● Your goal: Your answer should be the lines from the one containing "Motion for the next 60" through the final line below, copied exactly.

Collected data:
▼
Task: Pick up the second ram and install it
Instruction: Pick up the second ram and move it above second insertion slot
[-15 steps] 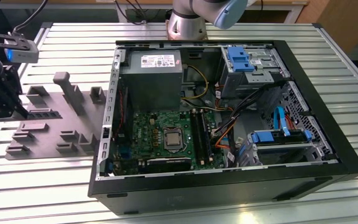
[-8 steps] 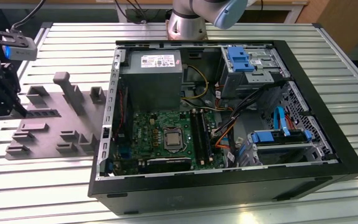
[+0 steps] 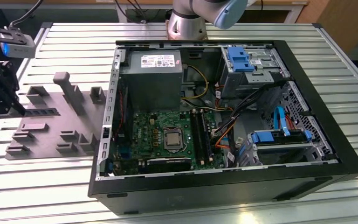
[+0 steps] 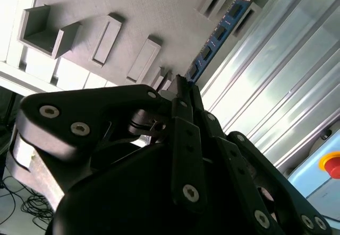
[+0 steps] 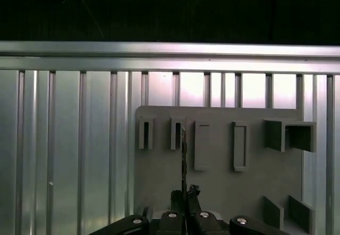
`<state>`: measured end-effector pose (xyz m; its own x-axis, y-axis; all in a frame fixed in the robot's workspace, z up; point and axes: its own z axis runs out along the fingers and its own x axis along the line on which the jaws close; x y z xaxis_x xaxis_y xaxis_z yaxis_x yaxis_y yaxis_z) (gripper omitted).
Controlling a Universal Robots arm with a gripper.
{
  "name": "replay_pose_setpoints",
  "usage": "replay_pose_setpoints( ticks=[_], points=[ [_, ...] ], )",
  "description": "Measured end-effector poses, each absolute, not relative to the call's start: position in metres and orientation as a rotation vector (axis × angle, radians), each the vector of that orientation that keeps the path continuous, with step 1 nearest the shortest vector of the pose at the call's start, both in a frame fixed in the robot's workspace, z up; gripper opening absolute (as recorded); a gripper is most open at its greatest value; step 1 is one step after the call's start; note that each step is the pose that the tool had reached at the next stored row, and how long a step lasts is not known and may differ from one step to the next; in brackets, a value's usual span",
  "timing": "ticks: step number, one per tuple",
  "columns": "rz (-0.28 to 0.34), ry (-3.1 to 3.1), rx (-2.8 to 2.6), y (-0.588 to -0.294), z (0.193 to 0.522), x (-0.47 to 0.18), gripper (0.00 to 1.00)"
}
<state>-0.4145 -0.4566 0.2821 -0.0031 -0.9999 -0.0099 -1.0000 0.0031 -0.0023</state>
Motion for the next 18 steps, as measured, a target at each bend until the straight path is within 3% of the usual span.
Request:
replay_pose_setpoints(
  ticks=[18],
  points=[
    [0.008, 2.22, -2.211, -0.456, 0.323, -0.415, 0.14]
  ],
)
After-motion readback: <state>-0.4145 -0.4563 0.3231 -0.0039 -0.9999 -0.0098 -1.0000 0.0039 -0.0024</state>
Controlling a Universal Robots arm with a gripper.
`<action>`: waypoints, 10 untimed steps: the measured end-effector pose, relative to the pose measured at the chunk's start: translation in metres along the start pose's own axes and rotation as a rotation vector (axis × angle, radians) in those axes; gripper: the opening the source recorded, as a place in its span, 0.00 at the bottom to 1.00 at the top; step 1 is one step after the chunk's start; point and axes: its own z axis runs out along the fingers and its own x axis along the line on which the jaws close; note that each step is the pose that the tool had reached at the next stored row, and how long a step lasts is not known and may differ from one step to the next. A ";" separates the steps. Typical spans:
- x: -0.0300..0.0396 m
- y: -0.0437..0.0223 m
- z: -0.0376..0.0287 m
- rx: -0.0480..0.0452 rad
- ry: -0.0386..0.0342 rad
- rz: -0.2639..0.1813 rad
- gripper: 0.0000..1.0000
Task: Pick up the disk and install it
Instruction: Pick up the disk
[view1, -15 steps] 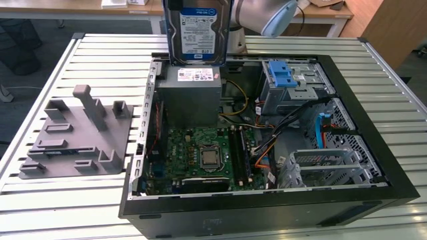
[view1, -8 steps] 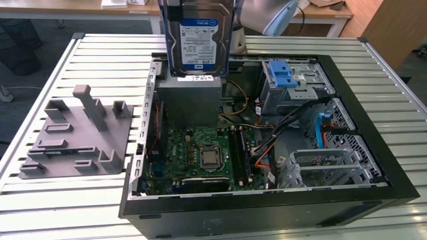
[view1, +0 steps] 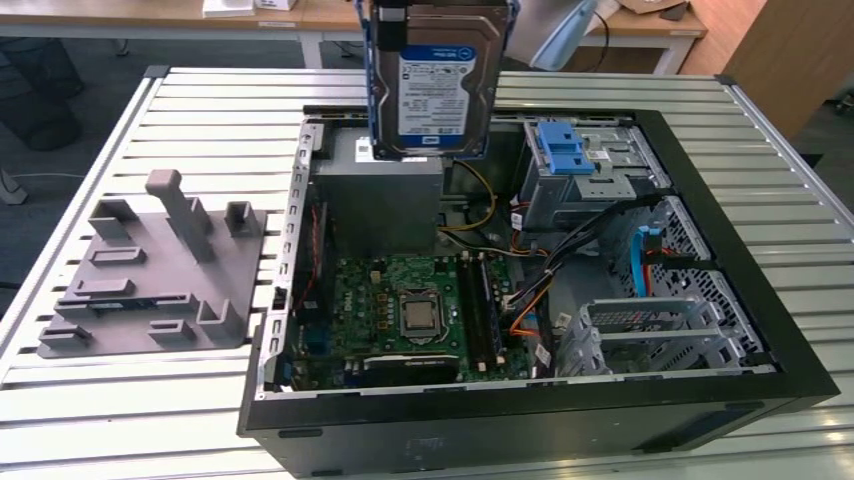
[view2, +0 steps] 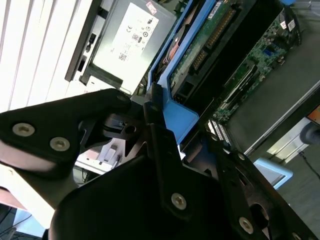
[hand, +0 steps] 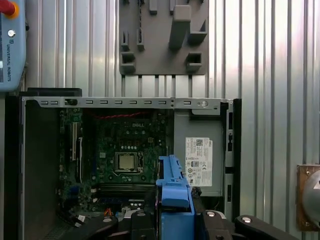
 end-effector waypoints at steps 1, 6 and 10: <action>0.0004 -0.0045 0.0005 0.0000 0.0000 0.000 0.36; 0.0018 -0.0201 0.0039 0.0001 -0.0001 0.000 0.36; 0.0019 -0.0213 0.0041 0.0000 -0.0001 0.000 0.36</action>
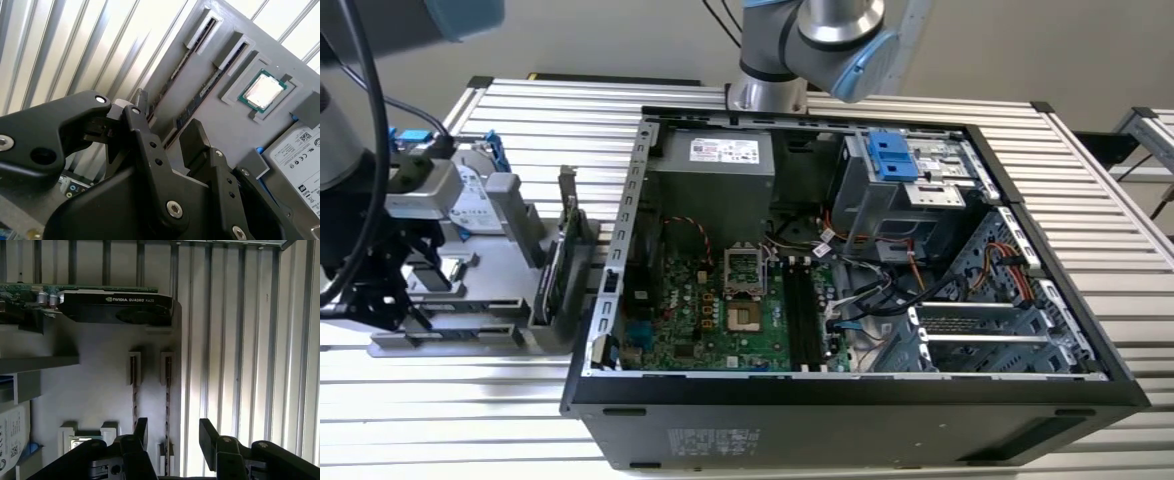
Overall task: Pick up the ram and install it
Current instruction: 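Pick up the ram and move it above insertion slot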
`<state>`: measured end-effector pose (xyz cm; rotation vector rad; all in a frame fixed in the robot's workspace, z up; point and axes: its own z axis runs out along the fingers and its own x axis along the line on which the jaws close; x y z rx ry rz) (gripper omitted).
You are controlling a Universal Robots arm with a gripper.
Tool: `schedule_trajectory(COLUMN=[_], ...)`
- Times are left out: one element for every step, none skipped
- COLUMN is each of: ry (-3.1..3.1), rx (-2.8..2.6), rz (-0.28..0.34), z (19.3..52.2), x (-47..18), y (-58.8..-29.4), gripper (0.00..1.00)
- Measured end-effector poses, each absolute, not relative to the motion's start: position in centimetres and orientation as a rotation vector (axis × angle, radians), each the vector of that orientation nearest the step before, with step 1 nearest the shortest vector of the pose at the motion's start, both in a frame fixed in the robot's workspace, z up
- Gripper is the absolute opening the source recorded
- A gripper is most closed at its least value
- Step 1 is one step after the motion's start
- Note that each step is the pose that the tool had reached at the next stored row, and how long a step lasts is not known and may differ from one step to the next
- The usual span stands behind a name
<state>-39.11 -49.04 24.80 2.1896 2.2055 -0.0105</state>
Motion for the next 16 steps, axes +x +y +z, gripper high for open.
schedule_trajectory(ry=[2.205,2.205,2.205,2.205,2.205,2.205,2.205,2.205,2.205,2.205,2.205,2.205,2.205,2.205,2.205,2.205], rx=[2.189,2.189,2.189,2.189,2.189,2.189,2.189,2.189,2.189,2.189,2.189,2.189,2.189,2.189,2.189,2.189], rz=[-0.011,-0.011,-0.011,-0.011,-0.011,-0.011,-0.011,-0.011,-0.011,-0.011,-0.011,-0.011,-0.011,-0.011,-0.011,-0.012], z=[24.76,24.69,24.64,24.6,24.58,24.55,24.52,24.5,24.49,24.46,24.44,24.41,24.38,24.34,24.3,24.28], x=[-39.11,-39.11,-39.1,-39.11,-39.11,-39.11,-39.12,-39.11,-39.1,-39.11,-39.11,-39.11,-39.11,-39.11,-39.1,-39.11], y=[-49.04,-49.04,-49.05,-49.04,-49.05,-49.05,-49.06,-49.08,-49.09,-49.1,-49.11,-49.11,-49.11,-49.11,-49.12,-49.12], gripper=[1.0,1.0,1.0,1.0,1.0,1.0,1.0,1.0,1.0,1.0,1.0,1.0,1.0,1.0,1.0,1.0])
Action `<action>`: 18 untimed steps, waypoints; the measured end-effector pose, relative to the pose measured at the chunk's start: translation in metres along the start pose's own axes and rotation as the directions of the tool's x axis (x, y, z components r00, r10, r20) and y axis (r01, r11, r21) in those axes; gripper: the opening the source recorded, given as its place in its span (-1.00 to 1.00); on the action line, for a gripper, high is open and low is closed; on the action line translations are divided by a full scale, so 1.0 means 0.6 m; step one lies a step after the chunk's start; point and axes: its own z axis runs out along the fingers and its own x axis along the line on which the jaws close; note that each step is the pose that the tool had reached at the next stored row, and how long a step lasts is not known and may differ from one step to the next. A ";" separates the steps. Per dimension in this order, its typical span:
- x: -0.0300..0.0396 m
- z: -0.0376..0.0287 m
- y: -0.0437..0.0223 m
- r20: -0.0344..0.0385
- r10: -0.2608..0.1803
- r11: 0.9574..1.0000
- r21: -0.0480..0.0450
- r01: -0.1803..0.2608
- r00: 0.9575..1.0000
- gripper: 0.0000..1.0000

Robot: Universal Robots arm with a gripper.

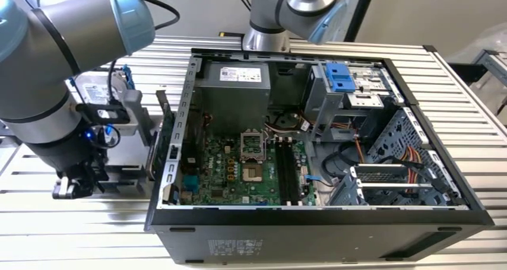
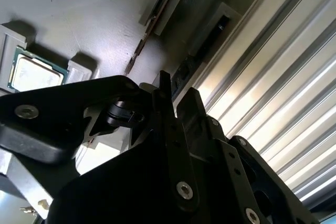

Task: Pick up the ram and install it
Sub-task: 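Pick up the ram and move it above insertion slot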

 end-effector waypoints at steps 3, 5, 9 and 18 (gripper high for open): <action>0.001 0.000 0.000 0.007 0.000 1.000 0.000 0.000 1.000 1.00; 0.001 0.000 0.000 0.007 0.000 1.000 0.000 0.000 1.000 1.00; 0.001 0.000 0.000 0.007 0.000 1.000 0.000 0.000 1.000 1.00; 0.001 0.000 0.000 0.007 0.000 1.000 0.000 0.000 1.000 -1.00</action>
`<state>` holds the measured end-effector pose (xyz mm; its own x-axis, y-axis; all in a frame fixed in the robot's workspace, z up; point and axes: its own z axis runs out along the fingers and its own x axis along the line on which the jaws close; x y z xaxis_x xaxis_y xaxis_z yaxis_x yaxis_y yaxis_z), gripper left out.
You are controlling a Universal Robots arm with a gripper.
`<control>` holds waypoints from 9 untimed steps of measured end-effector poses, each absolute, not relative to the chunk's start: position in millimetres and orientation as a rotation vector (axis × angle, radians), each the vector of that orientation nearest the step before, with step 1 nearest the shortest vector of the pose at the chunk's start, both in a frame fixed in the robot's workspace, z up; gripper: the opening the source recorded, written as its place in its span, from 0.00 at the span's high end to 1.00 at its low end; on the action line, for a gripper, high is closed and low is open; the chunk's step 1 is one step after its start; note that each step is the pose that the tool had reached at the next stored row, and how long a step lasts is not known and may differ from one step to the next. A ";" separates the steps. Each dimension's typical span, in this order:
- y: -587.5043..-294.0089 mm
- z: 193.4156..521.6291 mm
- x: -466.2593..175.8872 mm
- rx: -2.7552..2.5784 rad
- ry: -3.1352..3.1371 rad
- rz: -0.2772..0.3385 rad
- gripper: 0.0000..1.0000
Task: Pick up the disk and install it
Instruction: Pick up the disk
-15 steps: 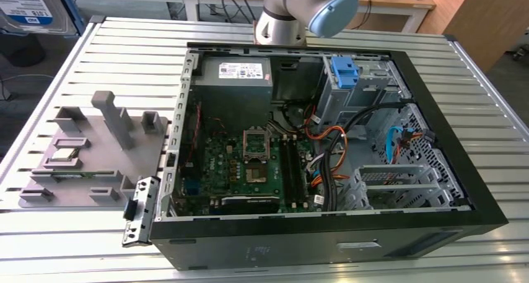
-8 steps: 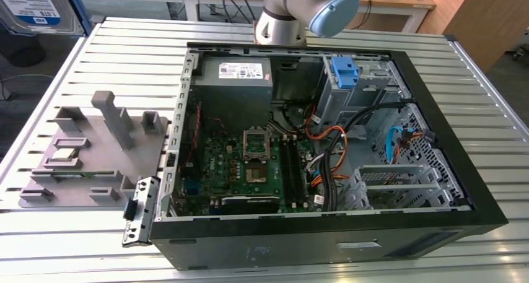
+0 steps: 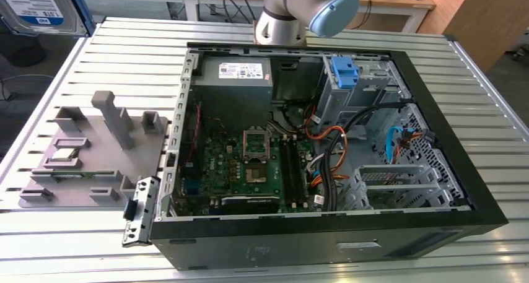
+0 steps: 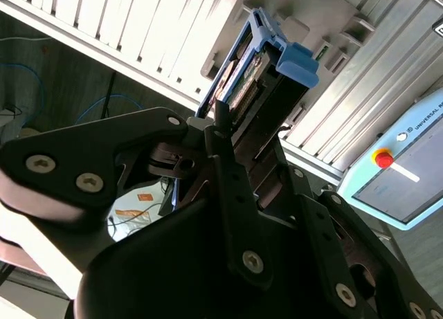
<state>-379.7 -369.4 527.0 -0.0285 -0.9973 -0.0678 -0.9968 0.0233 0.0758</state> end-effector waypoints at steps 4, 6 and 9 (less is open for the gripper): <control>-369.4 527.0 -377.0 2.187 -2.244 -0.160 0.65; -369.5 527.0 -375.4 2.187 -2.244 -0.160 0.65; -369.5 527.0 -373.3 2.187 -2.244 -0.160 0.65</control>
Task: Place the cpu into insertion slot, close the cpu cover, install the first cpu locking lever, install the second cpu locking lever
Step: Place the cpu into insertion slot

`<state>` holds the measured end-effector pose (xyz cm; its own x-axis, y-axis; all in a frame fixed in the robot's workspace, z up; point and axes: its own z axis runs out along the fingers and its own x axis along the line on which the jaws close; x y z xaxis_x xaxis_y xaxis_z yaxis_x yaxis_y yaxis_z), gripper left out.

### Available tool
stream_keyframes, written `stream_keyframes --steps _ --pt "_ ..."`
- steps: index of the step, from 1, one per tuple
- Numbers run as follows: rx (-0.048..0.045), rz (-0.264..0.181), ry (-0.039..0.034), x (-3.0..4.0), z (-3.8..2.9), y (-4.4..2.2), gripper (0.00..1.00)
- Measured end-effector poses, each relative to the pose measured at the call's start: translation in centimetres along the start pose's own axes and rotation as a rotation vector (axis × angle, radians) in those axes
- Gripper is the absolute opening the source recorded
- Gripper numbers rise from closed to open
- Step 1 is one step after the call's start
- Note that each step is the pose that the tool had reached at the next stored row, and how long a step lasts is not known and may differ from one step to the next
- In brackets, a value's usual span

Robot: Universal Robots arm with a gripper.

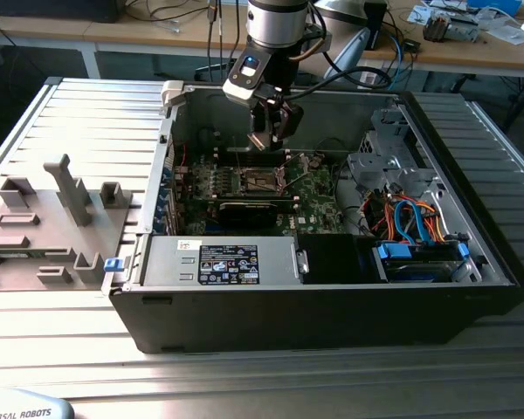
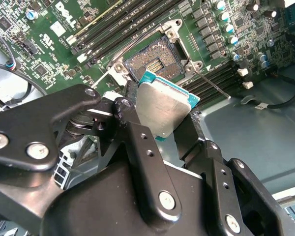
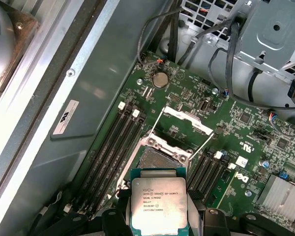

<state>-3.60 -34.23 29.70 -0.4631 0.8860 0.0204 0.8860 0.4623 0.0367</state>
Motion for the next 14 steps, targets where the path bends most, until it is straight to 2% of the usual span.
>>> stream_keyframes --steps 14 --pt "-0.0002 0.011 -0.0004 0.0 0.0 0.0 0.54"
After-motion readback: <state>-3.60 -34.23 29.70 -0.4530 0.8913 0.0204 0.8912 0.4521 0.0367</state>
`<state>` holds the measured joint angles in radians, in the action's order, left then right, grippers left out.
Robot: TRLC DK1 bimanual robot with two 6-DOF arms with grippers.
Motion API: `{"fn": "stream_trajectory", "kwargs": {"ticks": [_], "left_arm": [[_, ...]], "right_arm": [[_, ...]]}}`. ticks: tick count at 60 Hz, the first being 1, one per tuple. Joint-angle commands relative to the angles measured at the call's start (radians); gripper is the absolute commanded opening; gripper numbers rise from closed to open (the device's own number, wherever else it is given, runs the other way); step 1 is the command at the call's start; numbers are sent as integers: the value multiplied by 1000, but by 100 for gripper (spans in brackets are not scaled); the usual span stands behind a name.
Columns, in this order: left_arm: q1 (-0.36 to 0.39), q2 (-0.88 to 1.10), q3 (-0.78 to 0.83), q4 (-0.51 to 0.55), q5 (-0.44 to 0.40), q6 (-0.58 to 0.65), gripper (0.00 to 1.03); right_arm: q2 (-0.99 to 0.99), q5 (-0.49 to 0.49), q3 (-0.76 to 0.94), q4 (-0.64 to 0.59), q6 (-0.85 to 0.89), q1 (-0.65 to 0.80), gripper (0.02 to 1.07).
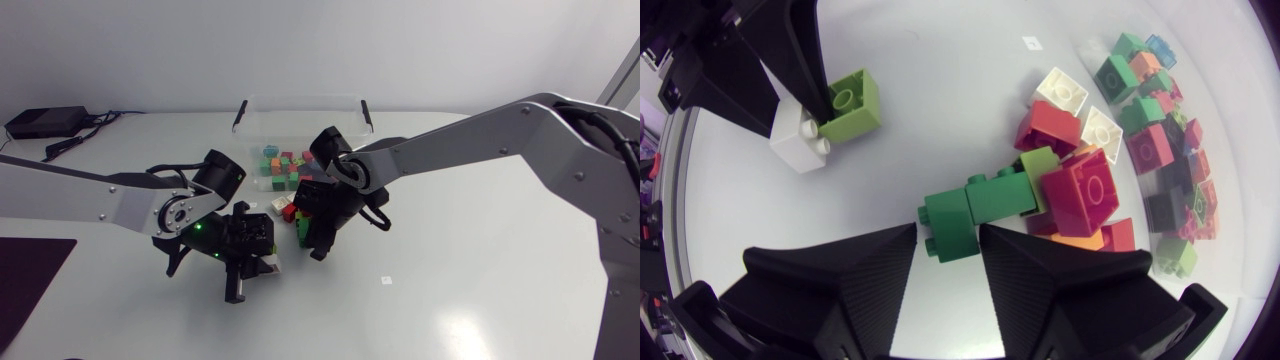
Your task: Place the duplo bricks in the container
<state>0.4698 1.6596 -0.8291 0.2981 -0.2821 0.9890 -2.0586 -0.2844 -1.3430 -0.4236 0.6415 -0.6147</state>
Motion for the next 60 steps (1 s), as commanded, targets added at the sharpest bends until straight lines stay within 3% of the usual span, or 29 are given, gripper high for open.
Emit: {"fn": "stream_trajectory", "kwargs": {"ticks": [1,26,45,60], "left_arm": [[3,-35,21,12,-8,22,25],[-59,-104,-156,125,-15,39,25],[-135,55,-487,176,-37,13,25],[-188,269,-797,174,-85,-162,25]], "right_arm": [[-26,4,-13,-23,30,-8,25],[117,2,70,-64,29,26,24],[281,-13,122,-87,12,79,24],[351,-32,125,-87,-14,102,24]]}}
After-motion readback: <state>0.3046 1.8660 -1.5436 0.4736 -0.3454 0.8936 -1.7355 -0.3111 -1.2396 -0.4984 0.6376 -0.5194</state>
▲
● Answer for this exercise:
Motion for the next 60 steps (1 s), as commanded, targets added at the sharpest bends until straight lines stay within 3% of the usual span, or 29 are given, gripper high for open.
Emit: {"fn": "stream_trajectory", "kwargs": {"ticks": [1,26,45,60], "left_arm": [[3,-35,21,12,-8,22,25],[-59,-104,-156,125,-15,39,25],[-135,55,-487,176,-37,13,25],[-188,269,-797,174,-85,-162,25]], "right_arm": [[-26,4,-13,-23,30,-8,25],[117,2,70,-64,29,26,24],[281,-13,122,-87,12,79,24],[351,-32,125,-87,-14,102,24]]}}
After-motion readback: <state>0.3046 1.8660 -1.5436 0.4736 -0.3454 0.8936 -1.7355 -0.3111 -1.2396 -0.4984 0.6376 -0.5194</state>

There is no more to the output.